═════ Data under study ═════
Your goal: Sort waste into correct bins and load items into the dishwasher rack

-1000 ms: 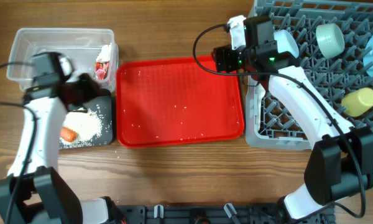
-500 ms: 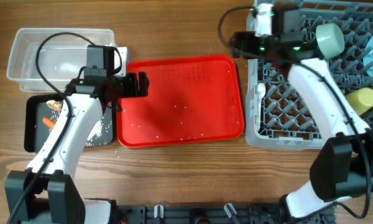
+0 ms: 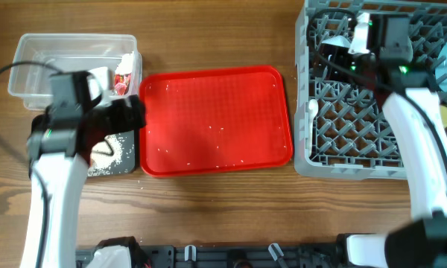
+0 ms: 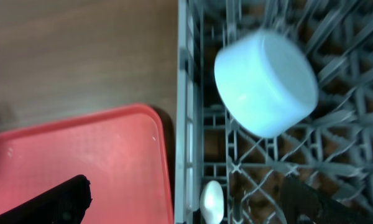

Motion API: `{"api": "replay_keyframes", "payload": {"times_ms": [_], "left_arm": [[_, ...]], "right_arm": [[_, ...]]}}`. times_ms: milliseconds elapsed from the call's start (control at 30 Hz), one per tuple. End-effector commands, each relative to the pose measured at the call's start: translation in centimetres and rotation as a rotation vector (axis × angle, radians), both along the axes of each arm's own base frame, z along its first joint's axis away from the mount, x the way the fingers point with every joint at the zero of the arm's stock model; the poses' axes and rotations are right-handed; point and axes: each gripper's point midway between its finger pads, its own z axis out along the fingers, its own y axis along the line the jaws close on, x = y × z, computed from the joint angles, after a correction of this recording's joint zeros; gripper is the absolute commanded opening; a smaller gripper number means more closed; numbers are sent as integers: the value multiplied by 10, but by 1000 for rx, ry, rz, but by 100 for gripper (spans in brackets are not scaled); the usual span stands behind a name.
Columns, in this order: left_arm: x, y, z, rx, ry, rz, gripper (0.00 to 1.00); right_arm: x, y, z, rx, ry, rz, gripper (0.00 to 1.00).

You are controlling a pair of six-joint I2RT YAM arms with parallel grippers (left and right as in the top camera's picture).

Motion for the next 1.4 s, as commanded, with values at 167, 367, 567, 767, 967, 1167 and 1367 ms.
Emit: {"api": "replay_keyframes", "payload": {"times_ms": [167, 367, 567, 767, 967, 1167, 1367], "left_arm": [[-57, 18, 39, 41, -278, 82, 100], [-74, 18, 83, 77, -481, 91, 100], [-80, 17, 89, 82, -508, 91, 100], [-79, 17, 88, 80, -504, 91, 100], [-79, 17, 88, 81, -503, 91, 100], [-79, 17, 88, 81, -503, 91, 100], [-79, 17, 88, 80, -503, 91, 100]], "right_arm": [[-58, -4, 21, -15, -212, -13, 100], [-95, -4, 9, 3, -229, -30, 100], [-95, -4, -2, 2, -193, -30, 100], [-90, -4, -20, 11, -133, -41, 100], [-90, -4, -47, 7, -33, -42, 100], [-87, 5, -58, 83, 13, -52, 100], [-69, 12, -36, 113, -106, -17, 100]]}}
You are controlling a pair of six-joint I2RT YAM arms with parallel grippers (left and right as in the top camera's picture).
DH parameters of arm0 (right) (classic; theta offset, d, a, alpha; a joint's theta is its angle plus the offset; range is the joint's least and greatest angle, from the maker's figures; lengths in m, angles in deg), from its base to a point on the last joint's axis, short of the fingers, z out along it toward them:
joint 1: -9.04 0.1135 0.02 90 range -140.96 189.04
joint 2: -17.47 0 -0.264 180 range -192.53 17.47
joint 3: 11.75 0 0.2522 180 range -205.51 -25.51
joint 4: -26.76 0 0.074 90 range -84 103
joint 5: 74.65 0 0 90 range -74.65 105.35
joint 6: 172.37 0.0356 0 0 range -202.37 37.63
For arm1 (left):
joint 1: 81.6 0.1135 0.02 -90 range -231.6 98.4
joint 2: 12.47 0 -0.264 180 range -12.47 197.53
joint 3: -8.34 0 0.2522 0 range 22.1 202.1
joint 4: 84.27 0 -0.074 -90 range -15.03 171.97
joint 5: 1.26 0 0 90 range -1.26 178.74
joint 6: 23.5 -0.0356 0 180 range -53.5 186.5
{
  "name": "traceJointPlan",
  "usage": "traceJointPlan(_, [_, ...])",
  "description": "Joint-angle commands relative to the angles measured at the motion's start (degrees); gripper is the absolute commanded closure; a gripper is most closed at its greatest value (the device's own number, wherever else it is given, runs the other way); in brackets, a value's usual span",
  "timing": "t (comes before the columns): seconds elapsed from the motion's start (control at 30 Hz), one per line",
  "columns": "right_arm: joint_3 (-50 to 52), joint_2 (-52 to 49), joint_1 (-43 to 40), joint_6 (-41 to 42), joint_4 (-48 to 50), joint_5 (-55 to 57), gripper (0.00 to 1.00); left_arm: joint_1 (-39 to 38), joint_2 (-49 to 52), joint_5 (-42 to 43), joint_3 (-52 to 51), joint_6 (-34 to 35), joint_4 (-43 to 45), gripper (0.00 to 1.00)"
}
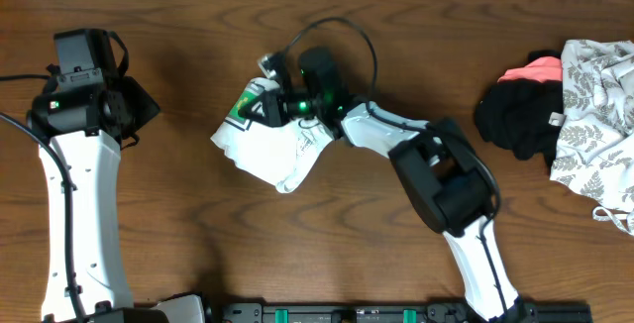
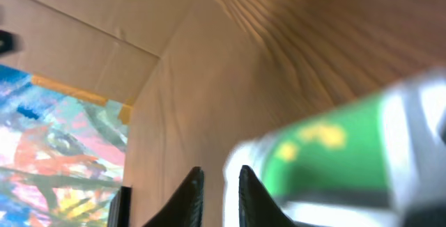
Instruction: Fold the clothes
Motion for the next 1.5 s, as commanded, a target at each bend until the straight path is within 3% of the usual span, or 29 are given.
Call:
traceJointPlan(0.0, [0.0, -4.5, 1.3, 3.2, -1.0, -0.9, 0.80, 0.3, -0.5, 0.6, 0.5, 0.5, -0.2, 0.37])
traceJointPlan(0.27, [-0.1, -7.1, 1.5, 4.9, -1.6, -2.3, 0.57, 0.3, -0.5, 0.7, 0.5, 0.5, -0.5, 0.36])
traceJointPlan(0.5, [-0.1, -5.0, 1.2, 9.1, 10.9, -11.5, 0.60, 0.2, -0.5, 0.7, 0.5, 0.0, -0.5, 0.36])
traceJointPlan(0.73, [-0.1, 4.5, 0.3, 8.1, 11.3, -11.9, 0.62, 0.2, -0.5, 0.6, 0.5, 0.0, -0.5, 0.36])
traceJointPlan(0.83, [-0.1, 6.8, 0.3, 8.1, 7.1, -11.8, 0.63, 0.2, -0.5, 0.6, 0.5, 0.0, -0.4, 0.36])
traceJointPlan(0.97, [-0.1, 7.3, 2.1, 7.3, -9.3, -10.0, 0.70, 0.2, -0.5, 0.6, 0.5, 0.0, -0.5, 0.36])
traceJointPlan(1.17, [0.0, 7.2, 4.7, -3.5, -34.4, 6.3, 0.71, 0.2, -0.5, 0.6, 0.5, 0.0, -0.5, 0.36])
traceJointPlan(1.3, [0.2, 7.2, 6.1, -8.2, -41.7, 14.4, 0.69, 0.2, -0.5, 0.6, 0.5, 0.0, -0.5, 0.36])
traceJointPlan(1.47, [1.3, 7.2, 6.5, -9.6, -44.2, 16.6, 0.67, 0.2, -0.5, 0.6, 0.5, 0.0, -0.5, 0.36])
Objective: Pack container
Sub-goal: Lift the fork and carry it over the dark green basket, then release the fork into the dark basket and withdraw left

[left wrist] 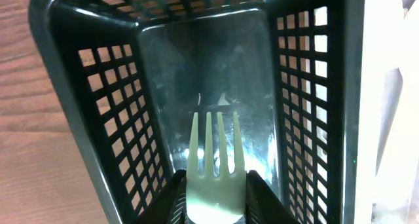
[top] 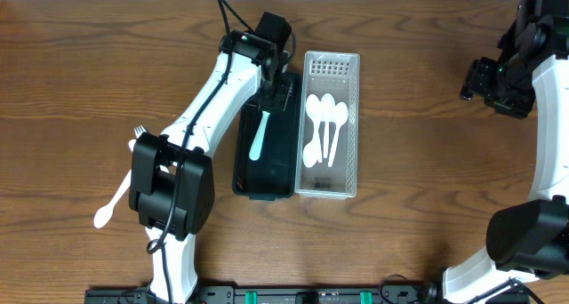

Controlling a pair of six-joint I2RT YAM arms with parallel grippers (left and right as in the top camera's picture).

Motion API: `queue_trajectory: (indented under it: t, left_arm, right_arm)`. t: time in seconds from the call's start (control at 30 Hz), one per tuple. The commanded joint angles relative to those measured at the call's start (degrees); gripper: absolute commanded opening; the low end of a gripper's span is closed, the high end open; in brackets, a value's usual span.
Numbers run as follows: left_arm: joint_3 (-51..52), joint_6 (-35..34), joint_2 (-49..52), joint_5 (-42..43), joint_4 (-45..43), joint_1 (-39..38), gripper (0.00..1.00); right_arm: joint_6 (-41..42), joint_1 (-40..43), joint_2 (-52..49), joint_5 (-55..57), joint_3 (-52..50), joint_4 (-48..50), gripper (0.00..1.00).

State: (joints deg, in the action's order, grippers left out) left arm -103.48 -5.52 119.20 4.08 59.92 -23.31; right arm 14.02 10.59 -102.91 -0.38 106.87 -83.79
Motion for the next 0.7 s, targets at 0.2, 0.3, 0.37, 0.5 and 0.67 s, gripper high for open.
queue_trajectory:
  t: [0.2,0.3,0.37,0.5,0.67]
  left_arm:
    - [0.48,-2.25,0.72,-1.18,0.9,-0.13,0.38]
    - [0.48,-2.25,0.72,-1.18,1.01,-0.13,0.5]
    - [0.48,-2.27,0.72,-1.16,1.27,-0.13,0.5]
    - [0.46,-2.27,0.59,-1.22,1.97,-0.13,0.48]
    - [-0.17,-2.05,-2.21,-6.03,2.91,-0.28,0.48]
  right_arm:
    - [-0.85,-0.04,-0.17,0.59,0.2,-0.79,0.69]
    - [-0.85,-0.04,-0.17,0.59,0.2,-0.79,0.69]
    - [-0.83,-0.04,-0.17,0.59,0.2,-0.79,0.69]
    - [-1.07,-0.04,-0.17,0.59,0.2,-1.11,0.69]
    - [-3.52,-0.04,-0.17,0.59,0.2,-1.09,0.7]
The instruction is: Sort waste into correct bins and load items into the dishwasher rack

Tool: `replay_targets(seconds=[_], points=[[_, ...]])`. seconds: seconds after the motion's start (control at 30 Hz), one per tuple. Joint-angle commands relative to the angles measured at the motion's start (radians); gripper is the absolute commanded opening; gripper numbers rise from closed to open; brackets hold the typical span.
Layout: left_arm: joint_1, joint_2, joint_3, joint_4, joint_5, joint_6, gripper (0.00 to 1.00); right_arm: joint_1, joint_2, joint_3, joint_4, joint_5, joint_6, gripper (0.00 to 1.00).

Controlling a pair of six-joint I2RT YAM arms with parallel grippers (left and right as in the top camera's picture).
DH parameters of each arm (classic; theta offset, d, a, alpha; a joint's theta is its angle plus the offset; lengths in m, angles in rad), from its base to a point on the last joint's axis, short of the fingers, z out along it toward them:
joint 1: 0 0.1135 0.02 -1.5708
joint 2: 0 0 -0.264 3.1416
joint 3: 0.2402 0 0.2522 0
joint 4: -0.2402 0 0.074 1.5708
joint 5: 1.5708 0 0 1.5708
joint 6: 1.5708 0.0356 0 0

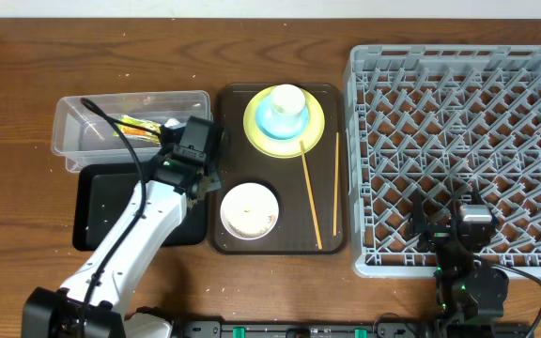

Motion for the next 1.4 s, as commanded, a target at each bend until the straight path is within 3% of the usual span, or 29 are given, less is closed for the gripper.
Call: replay_targets(seconds=[0.0, 0.43, 1.37], points=[[0.006, 0.005, -0.028, 0.013, -0.021, -0.016, 0.06, 0.004, 0.0, -0.002, -0.003, -0.004, 0.003, 0.99], [0.006, 0.053, -0.124, 0.168, -0.021, -0.011, 0.06, 0.004, 0.0, -0.002, -0.003, -0.004, 0.003, 0.99], [0.006, 0.097, -0.124, 0.091, 0.086, -0.012, 0.06, 0.004, 0.0, -0.002, -0.003, -0.004, 0.003, 0.99]])
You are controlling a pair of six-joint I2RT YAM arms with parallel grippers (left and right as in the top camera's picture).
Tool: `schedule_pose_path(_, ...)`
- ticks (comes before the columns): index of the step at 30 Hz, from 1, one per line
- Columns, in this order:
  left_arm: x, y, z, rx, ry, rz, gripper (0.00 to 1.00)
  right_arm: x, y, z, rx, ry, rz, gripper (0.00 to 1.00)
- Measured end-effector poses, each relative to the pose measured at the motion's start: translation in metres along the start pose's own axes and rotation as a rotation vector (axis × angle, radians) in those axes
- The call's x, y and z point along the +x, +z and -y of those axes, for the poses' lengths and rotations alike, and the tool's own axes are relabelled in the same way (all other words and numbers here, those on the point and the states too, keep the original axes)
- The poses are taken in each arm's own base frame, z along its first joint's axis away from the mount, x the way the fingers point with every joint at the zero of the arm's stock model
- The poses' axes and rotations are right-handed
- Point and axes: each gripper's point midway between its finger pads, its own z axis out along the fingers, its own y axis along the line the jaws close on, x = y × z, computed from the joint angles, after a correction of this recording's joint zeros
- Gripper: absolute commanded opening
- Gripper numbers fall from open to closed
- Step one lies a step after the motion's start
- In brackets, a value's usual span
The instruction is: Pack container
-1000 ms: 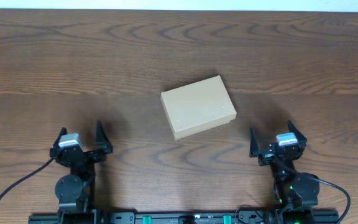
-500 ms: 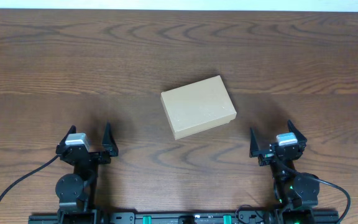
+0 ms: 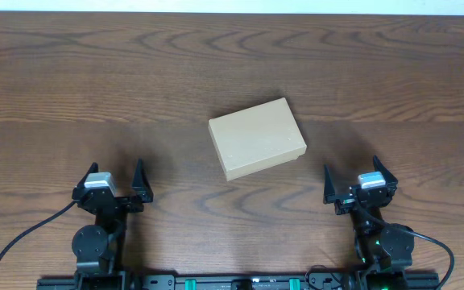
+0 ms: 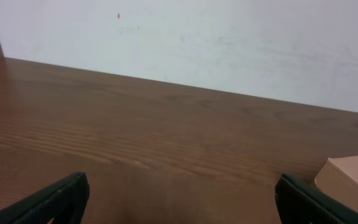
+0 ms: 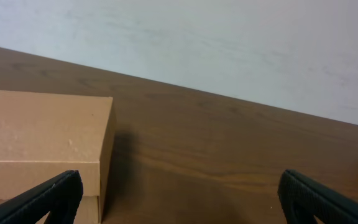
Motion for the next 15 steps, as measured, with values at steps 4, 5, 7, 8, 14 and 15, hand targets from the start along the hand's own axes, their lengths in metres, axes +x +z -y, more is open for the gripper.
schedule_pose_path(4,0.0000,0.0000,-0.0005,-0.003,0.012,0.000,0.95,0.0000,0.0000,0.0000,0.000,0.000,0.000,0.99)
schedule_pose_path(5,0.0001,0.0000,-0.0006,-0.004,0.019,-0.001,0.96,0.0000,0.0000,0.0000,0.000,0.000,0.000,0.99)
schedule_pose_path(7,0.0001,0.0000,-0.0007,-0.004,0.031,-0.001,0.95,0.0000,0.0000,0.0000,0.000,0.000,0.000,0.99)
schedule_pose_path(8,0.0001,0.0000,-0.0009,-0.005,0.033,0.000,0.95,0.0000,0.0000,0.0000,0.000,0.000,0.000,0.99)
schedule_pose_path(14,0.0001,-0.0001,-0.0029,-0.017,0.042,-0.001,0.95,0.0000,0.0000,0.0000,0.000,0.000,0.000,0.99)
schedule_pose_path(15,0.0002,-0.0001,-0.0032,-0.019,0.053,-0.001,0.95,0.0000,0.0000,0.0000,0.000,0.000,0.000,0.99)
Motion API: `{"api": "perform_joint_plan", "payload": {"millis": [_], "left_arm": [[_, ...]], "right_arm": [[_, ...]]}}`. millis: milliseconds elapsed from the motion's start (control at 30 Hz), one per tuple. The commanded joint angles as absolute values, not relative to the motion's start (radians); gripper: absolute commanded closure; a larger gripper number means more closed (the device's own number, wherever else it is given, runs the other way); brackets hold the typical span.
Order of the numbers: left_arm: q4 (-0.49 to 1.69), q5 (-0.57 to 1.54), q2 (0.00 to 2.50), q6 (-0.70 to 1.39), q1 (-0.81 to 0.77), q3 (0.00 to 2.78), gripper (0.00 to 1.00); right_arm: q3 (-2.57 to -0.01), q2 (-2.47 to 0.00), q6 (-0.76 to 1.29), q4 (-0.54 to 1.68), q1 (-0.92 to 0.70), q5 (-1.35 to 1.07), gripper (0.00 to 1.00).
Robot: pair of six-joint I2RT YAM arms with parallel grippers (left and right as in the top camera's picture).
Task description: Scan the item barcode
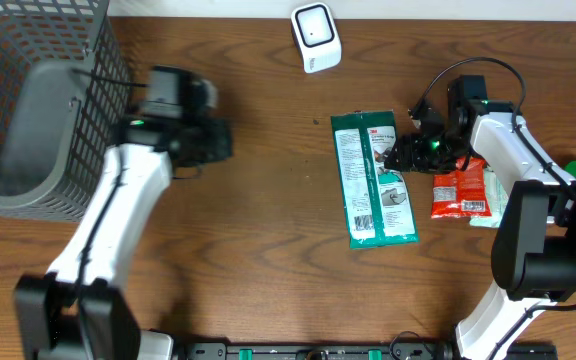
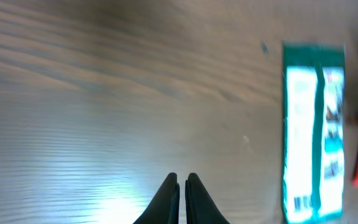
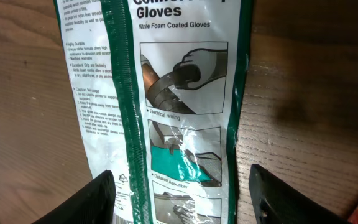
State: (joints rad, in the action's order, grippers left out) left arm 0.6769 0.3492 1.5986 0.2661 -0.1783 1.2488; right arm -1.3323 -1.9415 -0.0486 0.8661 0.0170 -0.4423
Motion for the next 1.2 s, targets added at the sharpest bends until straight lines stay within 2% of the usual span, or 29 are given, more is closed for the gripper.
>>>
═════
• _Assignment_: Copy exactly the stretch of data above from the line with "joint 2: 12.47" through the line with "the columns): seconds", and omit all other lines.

• _Final answer_:
joint 2: 12.47 0 -0.264 180 range -12.47 197.53
joint 3: -8.34 0 0.2522 0 range 22.1 202.1
joint 4: 84.27 0 -0.074 -90 range -15.03 171.97
joint 5: 1.26 0 0 90 range -1.26 178.74
joint 6: 23.5 -0.0356 0 180 range -53.5 186.5
{
  "name": "traceJointPlan",
  "usage": "traceJointPlan(_, [_, ...])",
  "description": "Joint-angle commands relative to the angles measured at the motion's start (degrees); gripper is the absolute commanded closure; a gripper is most closed at its greatest value (the device's own number, wherever else it is given, runs the other way); in brackets, a value's usual span",
  "timing": "t (comes before the columns): seconds elapsed from the motion's start (control at 30 Hz), one per line",

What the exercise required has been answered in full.